Monday, June 01, 2009

Certainly Not a Certain Cert Petition

Speaking of the US Supreme Court, Charlie Nesson - the Harvard professor who is leading the ultra-controversial defense of Joel Tenenbaum - has sought certiorari (i..e. "leave to appeal" in Canadian) from the US Supreme Court on the First Circuit's rebuff of his attempt to have the proceedings webcast.

Oh yes, and a stay in the meantime. Which if granted could be a long time. The trial is currently set for July 20, 2009.

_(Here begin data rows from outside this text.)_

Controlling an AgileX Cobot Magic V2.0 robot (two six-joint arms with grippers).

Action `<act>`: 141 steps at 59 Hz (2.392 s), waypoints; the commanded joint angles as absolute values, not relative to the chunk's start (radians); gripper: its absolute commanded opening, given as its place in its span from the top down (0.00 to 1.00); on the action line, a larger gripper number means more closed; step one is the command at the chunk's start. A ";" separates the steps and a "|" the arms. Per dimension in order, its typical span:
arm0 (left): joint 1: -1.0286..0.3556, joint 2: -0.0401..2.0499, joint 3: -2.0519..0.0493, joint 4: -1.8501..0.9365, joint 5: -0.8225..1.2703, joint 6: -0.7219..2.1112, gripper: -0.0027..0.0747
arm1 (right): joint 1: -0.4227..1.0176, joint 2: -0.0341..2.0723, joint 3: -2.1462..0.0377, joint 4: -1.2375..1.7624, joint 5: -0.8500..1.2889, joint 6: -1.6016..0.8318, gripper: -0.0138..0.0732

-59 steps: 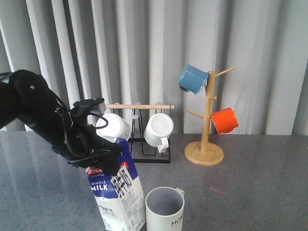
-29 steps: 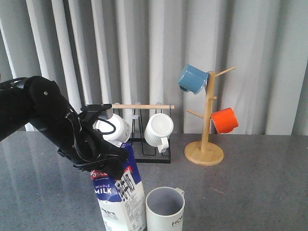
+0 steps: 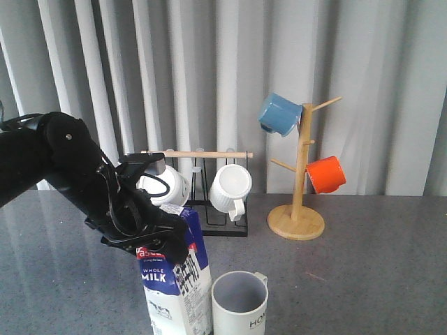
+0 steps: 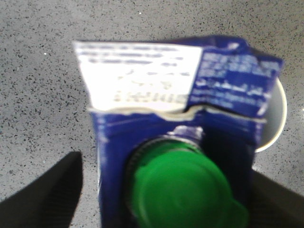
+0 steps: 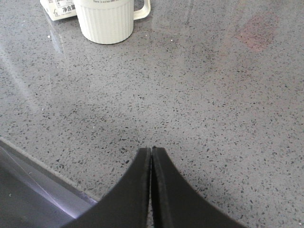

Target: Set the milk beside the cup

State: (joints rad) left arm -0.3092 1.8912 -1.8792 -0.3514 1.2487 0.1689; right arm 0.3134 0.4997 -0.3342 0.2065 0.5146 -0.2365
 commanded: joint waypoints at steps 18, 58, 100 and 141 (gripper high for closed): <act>-0.314 1.733 -1.900 -0.370 1.253 0.161 0.18 | 0.309 0.503 -0.360 0.209 0.437 -0.240 0.85; -0.314 1.200 -1.899 -0.280 1.253 0.174 0.98 | 0.236 0.503 -0.360 0.127 0.147 -0.151 0.85; -0.313 0.513 -1.196 -0.067 0.908 0.037 0.98 | 0.053 0.503 -0.360 0.127 0.125 -0.156 0.85; -0.313 0.467 -0.660 0.047 0.436 0.041 0.97 | 0.053 0.503 -0.360 0.127 0.125 -0.156 0.85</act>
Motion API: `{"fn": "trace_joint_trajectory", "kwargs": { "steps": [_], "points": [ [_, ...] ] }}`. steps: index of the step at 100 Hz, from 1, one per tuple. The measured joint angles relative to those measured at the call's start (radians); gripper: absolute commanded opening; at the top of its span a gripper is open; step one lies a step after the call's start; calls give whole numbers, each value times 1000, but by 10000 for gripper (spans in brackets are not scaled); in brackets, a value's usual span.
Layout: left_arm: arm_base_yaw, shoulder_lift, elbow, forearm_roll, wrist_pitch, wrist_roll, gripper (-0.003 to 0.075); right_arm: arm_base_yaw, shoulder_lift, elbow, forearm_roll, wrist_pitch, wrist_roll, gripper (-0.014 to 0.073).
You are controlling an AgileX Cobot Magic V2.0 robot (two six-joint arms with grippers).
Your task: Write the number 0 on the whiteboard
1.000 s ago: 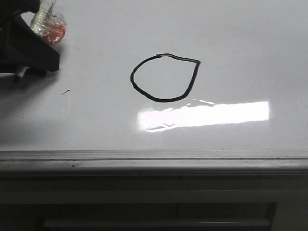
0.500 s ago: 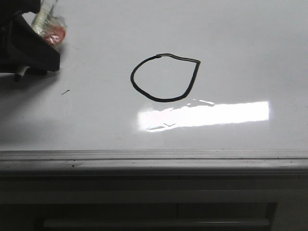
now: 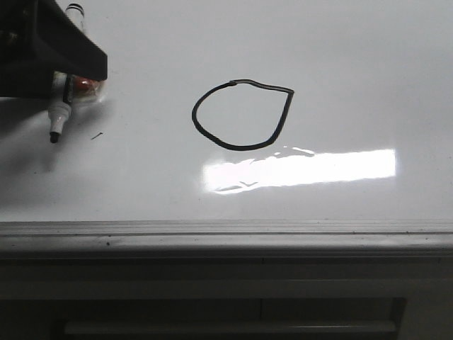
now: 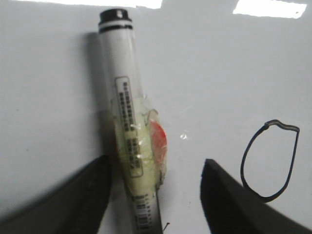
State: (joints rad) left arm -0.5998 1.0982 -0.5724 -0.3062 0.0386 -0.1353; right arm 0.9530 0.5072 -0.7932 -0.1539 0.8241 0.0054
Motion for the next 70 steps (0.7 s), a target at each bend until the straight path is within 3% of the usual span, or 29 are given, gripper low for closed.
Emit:
{"fn": "trace_joint_trajectory", "kwargs": {
  "steps": [6,29,64,70],
  "points": [
    [-1,-2,-2,0,-9,0,594,0,0,0,0,-1,2,-67],
    [-1,-62,6,4,14,0,578,0,0,0,0,-23,4,-67],
    [1,-444,19,55,173,0,361,0,0,0,-51,-103,4,-67],
    [1,-534,19,80,208,0,288,0,0,7,-74,-133,4,-67]
  ]
}}
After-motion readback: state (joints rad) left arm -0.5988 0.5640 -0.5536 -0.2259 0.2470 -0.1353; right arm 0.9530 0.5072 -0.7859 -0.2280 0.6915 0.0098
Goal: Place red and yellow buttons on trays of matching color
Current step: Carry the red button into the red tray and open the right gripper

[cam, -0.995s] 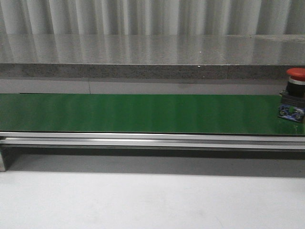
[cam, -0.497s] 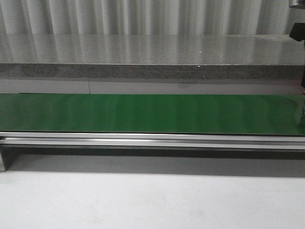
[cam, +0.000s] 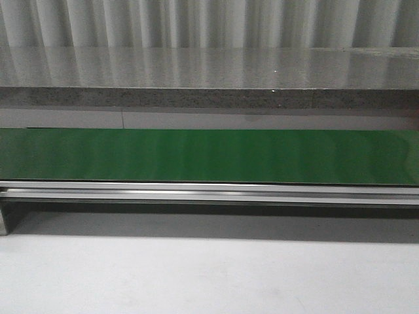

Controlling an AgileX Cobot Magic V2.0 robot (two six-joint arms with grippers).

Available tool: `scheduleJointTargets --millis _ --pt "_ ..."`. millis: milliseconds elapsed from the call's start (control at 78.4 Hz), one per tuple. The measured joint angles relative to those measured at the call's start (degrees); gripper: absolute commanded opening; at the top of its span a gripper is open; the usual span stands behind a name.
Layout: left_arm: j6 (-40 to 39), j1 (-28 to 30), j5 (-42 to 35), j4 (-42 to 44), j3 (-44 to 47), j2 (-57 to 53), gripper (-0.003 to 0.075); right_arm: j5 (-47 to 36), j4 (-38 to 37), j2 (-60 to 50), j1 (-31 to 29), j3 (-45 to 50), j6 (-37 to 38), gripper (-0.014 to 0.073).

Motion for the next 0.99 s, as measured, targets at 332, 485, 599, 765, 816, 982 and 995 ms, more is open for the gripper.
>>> scheduleJointTargets --millis 332,485,599,765,816,982,995 --pt "0.00 0.00 0.00 0.00 0.00 0.00 -0.0020 -1.90 -0.47 4.39 -9.43 -4.42 5.47 0.0079" --pt "0.00 0.00 0.00 0.00 0.00 0.00 -0.0020 -1.35 -0.47 10.44 -9.88 -10.14 5.97 0.0079" --pt "0.00 0.00 0.00 0.00 0.00 0.00 -0.0020 -1.30 -0.47 13.39 -9.88 -13.37 6.33 0.0079" --pt "0.00 0.00 0.00 0.00 0.00 0.00 -0.0020 -1.40 -0.47 19.22 -9.96 -17.82 7.69 0.0079" --pt "0.00 0.00 0.00 0.00 0.00 0.00 -0.0020 -1.71 -0.47 20.76 -9.96 -18.32 7.82 0.0079" --pt "0.00 0.00 0.00 0.00 0.00 0.00 -0.0020 -4.26 -0.47 24.86 -9.96 -18.60 9.65 0.0079" --pt "0.00 0.00 0.00 0.00 0.00 0.00 -0.0020 -4.78 -0.47 25.50 -9.96 -18.60 9.93 0.0079"
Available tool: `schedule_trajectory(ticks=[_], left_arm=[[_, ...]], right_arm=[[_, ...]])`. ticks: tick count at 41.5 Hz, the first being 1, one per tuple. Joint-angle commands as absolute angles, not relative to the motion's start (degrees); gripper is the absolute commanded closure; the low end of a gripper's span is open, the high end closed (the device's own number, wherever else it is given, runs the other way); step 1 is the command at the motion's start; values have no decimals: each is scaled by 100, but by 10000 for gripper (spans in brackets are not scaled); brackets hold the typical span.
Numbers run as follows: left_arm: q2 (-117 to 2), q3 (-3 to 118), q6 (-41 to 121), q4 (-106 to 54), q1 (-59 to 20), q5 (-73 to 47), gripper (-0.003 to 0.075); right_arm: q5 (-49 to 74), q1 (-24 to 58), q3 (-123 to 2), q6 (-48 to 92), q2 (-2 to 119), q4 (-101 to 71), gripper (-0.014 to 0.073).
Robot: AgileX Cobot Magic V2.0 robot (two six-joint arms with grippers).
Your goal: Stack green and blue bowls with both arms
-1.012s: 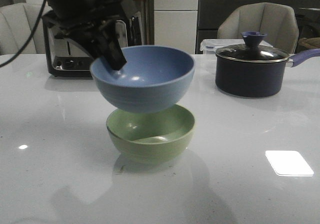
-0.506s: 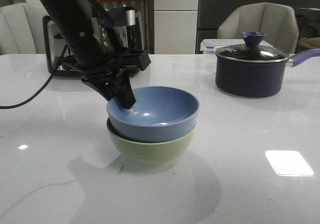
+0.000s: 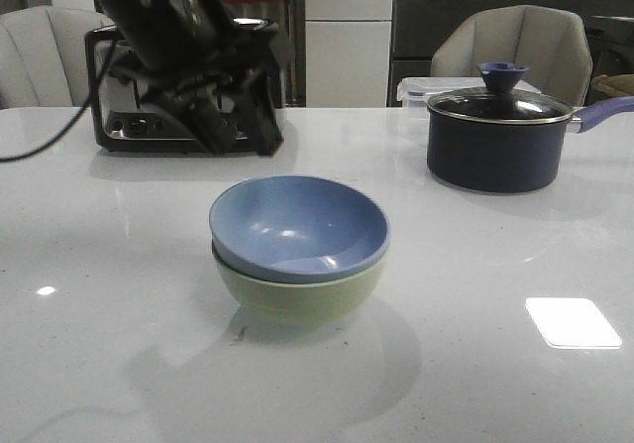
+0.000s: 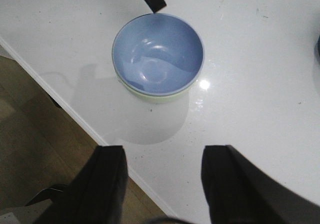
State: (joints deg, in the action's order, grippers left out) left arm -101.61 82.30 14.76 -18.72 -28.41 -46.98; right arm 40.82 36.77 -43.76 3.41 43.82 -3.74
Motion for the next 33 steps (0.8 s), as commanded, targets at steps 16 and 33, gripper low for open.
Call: schedule_trajectory(ticks=[16, 33], left_arm=[[-6908, 6918, 1608, -1531, -2874, -4515, 318], [-4706, 4821, 1608, -1095, -2874, -3973, 318]], right_arm=[[3674, 3688, -4529, 391, 4336, -397, 137], [3674, 3688, -4529, 391, 4336, -397, 137]])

Prof. Nesson concludes his cert petition by arguing:
Internet now enables the members of the public
to come freely into court to attend and hear and witness
and learn for themselves what is going on. Total
prohibition of public access by all technological means
other than stenographic transcript is unnecessary,
unwise, unconstitutional, and radically out of step
with the current needs of our citizenry and our nation.
Now, I am not an American lawyer, much less an expert in US procedure, but I would be astounded if:
  • cert is granted on an arguably purely procedural, albeit interesting, matter - especially considering the less than satisfactory briefings by both sides in the first instance motion
  • in any event, the District Court agrees to stay this case for what could be a very long time.
Documents available here and hat tip as usual to Ray Beckerman.


PS: June 2, 2009. No surprise. District Court Judge Gertner denied the motion for a stay. HT Ray Beckerman.